Records drawn from a dataset

★ ★ ★ ★ ★

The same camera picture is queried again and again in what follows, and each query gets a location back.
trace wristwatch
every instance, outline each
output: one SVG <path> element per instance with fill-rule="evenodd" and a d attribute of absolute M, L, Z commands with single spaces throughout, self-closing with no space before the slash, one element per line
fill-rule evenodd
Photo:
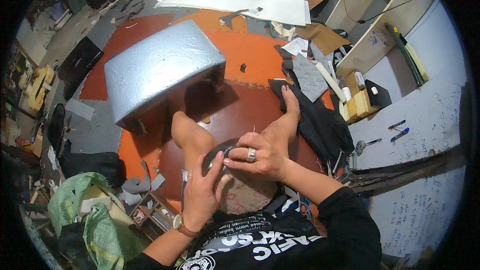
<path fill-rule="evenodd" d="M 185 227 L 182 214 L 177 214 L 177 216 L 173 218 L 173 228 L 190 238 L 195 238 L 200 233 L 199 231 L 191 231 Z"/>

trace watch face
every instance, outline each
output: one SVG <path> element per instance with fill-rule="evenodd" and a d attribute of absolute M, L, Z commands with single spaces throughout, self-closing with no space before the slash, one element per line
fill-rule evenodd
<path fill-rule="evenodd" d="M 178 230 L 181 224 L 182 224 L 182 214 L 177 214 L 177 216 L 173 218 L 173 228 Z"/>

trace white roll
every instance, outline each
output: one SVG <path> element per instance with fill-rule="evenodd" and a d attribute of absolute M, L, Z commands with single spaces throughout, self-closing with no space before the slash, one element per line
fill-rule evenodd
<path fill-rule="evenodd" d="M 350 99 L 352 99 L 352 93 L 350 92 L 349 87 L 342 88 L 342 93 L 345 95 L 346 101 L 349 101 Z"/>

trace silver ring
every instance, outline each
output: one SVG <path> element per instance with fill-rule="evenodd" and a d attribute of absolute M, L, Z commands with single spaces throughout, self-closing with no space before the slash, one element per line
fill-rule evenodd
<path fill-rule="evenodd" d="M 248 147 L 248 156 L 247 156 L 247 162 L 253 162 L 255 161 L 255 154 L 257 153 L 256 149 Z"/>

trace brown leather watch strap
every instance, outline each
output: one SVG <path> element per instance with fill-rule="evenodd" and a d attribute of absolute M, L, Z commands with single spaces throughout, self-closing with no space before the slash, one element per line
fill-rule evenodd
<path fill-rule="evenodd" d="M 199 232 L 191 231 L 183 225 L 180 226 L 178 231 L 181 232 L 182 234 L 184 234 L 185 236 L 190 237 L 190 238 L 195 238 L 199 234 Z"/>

★ ★ ★ ★ ★

Required work :: Repeat the records word for word, skipping pictures.

Task response ::
The same camera picture is queried again and again in what follows, and each query gets a location back.
trace wristwatch
every instance, outline each
output: one SVG <path> element per instance with fill-rule="evenodd" and a d attribute of absolute M, L, Z commands with single spaces throughout, self-closing with no space before the slash, one element per line
fill-rule evenodd
Photo:
<path fill-rule="evenodd" d="M 185 227 L 182 214 L 177 214 L 177 216 L 173 218 L 173 228 L 190 238 L 195 238 L 200 233 L 199 231 L 191 231 Z"/>

trace watch face
every instance, outline each
output: one SVG <path> element per instance with fill-rule="evenodd" and a d attribute of absolute M, L, Z commands with single spaces throughout, self-closing with no space before the slash, one element per line
fill-rule evenodd
<path fill-rule="evenodd" d="M 178 230 L 181 224 L 182 224 L 182 214 L 177 214 L 177 216 L 173 218 L 173 228 Z"/>

trace white roll
every instance, outline each
output: one SVG <path> element per instance with fill-rule="evenodd" and a d attribute of absolute M, L, Z commands with single spaces throughout, self-closing with no space before the slash, one element per line
fill-rule evenodd
<path fill-rule="evenodd" d="M 350 99 L 352 99 L 352 93 L 350 92 L 349 87 L 342 88 L 342 93 L 345 95 L 346 101 L 349 101 Z"/>

trace silver ring
every instance, outline each
output: one SVG <path> element per instance with fill-rule="evenodd" and a d attribute of absolute M, L, Z commands with single spaces throughout, self-closing with no space before the slash, one element per line
fill-rule evenodd
<path fill-rule="evenodd" d="M 248 147 L 248 156 L 247 156 L 247 162 L 253 162 L 255 161 L 255 154 L 257 153 L 256 149 Z"/>

trace brown leather watch strap
every instance, outline each
output: one SVG <path> element per instance with fill-rule="evenodd" and a d attribute of absolute M, L, Z commands with single spaces throughout, self-closing with no space before the slash, one element per line
fill-rule evenodd
<path fill-rule="evenodd" d="M 199 232 L 191 231 L 183 225 L 180 226 L 178 231 L 181 232 L 182 234 L 184 234 L 185 236 L 190 237 L 190 238 L 195 238 L 199 234 Z"/>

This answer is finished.